Chapter 4 describes a comprehensive study in which 100 individuals with different IRDs were assessed using WGS-based sequence analysis. The probands were previously screened by WES or targeted sequencing approaches and were genetically unsolved. The WGS analysis was performed with special attention to the non-coding variants and the putative causal variants were investigated by in vitro functional assays to prove the pathogenicity. We provide a molecular diagnosis for 27% of the pre-screened cases and suggest employing improved sequencing technologies and variant interpretation to increase the diagnostics yield for IRDs.
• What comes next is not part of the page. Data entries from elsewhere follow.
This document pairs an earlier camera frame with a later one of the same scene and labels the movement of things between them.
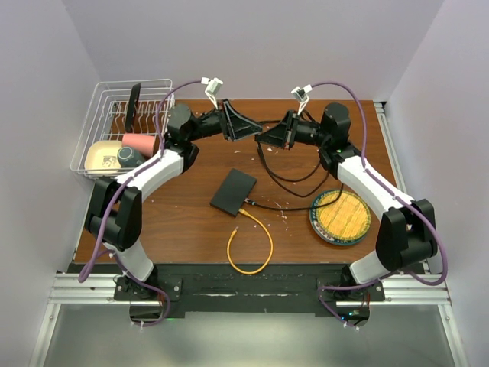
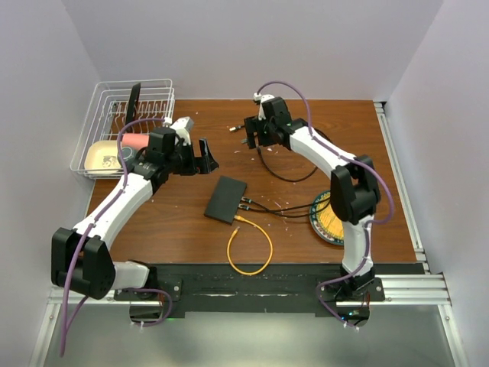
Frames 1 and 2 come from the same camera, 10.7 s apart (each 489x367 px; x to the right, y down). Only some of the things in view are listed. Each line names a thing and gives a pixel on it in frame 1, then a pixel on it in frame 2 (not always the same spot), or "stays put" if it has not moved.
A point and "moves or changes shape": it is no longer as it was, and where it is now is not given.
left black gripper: (241, 126) -> (208, 164)
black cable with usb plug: (325, 206) moves or changes shape
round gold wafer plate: (343, 222) stays put
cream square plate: (101, 158) stays put
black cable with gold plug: (271, 173) moves or changes shape
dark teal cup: (127, 157) stays put
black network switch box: (236, 187) moves or changes shape
Chapter 5 illustrates the implementation of a novel strategy for identification of the genetic defect in IRDs with a strong genotype-phenotype correlation. In a family with choroideremia, previous RNA analysis of an affected proband showed CHM exon 12 skipping, but the underlying DNA defect remained elusive for 18 years. Using optical genome mapping and long-read WGS, an inverted duplication in CHM was identified. We provided a model that demonstrates the origin of the SV through fork stalling and a template switching/microhomology-mediated break-induced replication mechanism. Additionally, we speculated on the mechanism of the splice defect and proposed an altered RNA secondary structure that disrupted the splicing of exon 12. This chapter emphasizes the great opportunities of optical genome mapping and long-read WGS to unravel the hidden SVs in unsolved cases as well as the underappreciated role of an altered RNA secondary structure as a disease mechanism.

Finally, Chapter 6 provides a general discussion of the main findings in this thesis and their implications towards an improved diagnosis of IRDs. The application of different sequencing technologies and their advantages and disadvantages are explained. The importance of branchpoint variants, complex alleles, and variants which affect the RNA secondary structure were discussed. Additionally, the need of accurate splicing tools was explained by comparing different prediction algorithms and highlighting their importance in in vitro functional splice assays. Finally, potential reasons for missing pathogenic variants in the studied cohort were discussed, and it was postulated that application of long-read sequencing will be an important technology in the future of IRDs and other genetic conditions. Moreover, the different cellular systems for in vitro functional analysis can shed light on the currently missed causes of IRDs in the future.